> **Instructions for the task**: Once the line with "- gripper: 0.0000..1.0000" is found, repeat exactly that line and every one after it until the data below ends, including the last line.

━━ Information shown ━━

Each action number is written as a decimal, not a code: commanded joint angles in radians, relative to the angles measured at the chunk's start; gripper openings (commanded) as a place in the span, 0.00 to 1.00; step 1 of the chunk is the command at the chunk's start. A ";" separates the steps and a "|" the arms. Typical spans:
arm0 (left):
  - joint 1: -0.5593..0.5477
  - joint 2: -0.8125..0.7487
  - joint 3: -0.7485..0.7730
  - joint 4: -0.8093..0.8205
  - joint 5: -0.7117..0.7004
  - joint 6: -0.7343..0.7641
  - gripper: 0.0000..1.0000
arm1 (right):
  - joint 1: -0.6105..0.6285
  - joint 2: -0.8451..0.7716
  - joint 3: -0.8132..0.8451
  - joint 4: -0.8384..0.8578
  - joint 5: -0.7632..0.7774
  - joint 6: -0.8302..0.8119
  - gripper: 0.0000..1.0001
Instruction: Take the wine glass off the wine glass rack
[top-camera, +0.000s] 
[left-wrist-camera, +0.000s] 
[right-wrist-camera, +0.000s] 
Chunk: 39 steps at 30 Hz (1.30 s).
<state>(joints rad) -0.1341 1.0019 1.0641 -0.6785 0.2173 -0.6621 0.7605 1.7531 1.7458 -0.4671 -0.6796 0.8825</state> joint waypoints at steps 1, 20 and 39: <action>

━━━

> **Expected output**:
  - gripper: 0.0000..1.0000
arm1 (right):
  - joint 1: -0.6105..0.6285
  - joint 2: -0.8451..0.7716
  - joint 3: -0.8132..0.8451
  - joint 4: -0.8384..0.8578
  - joint 5: -0.7632..0.7774
  - joint 6: -0.8302..0.8119
  - gripper: 0.0000..1.0001
Instruction: Take the wine glass off the wine glass rack
[top-camera, +0.000s] 
[left-wrist-camera, +0.000s] 
[right-wrist-camera, +0.000s] 
Chunk: 39 steps at 30 Hz (1.30 s).
<state>(joints rad) -0.1341 1.0019 1.0641 -0.6785 0.2173 -0.6621 0.7605 1.7531 1.7458 -0.4671 -0.6796 0.8825</state> joint waypoints at steps 1, 20 and 39: <action>

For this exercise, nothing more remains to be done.